Assignment |
From the listing below, copy every line with the word "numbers".

○ ○ ○ ○ ○

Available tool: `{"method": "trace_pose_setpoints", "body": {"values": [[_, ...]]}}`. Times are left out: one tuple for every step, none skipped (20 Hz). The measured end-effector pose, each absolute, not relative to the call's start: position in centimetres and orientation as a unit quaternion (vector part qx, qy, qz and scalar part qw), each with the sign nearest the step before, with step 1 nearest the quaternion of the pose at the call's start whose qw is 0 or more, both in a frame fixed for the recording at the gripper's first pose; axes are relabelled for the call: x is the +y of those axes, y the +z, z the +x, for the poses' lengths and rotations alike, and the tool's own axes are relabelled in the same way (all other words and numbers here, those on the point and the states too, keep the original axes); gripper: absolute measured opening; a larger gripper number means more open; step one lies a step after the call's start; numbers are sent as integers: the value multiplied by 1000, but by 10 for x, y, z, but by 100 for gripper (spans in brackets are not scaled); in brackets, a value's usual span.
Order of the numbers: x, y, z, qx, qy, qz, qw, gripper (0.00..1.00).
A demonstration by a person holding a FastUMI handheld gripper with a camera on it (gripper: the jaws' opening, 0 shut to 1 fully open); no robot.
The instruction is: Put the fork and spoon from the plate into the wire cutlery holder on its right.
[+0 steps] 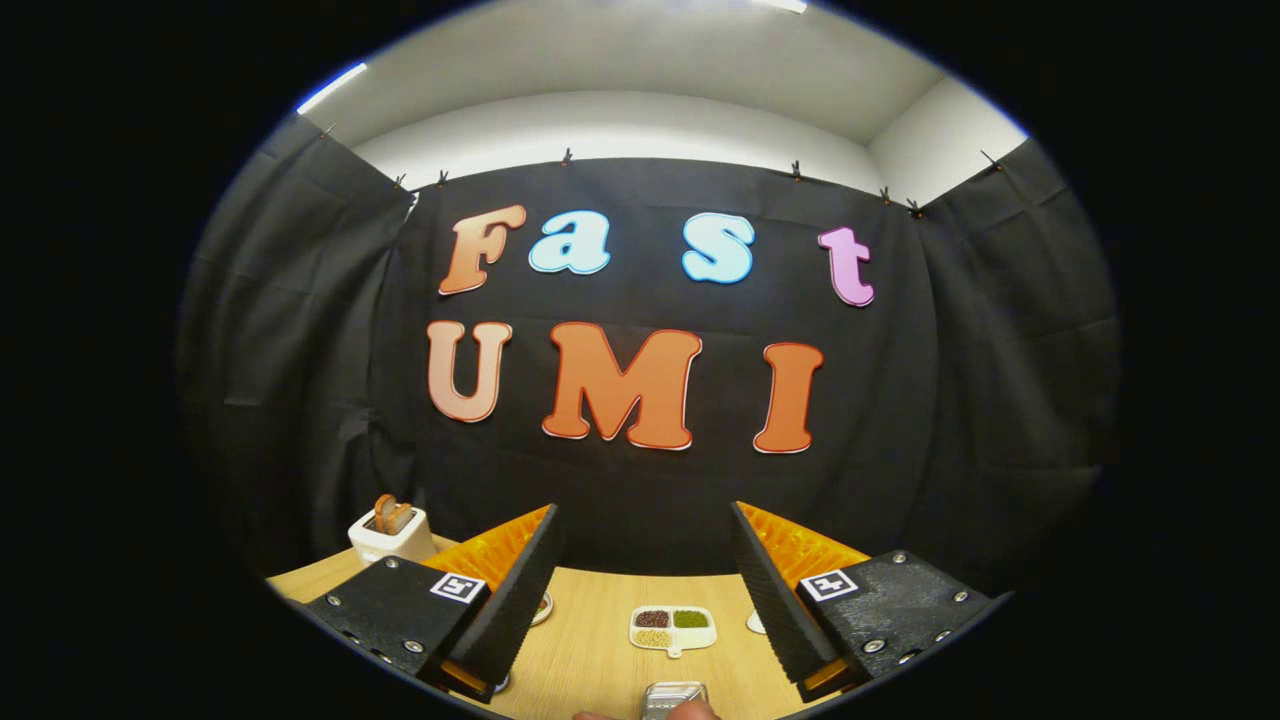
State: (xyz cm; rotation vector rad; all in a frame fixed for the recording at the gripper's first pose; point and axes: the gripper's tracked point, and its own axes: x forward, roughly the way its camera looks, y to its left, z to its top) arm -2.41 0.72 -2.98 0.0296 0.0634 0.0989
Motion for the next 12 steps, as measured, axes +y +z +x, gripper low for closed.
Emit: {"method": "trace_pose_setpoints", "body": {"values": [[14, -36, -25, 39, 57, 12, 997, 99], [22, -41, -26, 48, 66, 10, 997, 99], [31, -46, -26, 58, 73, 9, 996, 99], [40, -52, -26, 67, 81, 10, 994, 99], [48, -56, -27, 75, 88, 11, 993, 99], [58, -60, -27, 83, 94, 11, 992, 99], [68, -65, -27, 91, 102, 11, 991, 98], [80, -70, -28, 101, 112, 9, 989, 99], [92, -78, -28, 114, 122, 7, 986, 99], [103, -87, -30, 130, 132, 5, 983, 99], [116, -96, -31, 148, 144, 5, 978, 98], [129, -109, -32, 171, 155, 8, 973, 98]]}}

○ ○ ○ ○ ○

Exercise output |
Available tool: `{"method": "trace_pose_setpoints", "body": {"values": [[_, ...]]}}`. Times are left out: one tuple for every step, none skipped (20 Hz). The measured end-effector pose, each absolute, not relative to the call's start: position in centimetres and orientation as a unit quaternion (vector part qx, qy, qz and scalar part qw), each with the sign nearest the step before, with step 1 nearest the quaternion of the pose at the call's start whose qw is 0 or more, both in a frame fixed for the recording at the gripper's first pose; axes are relabelled for the call: x is the +y of those axes, y the +z, z the +x, for the poses' lengths and rotations alike, and the tool's own axes are relabelled in the same way (all other words and numbers here, those on the point and the states too, keep the original axes); gripper: absolute measured opening; a larger gripper number means more open; step one lies a step after the call's start; numbers are sent as integers: the value multiplied by 1000, but by 10 for x, y, z, but by 100 for gripper (spans in brackets are not scaled); in brackets, a value's usual span.
Order of the numbers: x, y, z, qx, qy, qz, qw, gripper (0.00..1.00).

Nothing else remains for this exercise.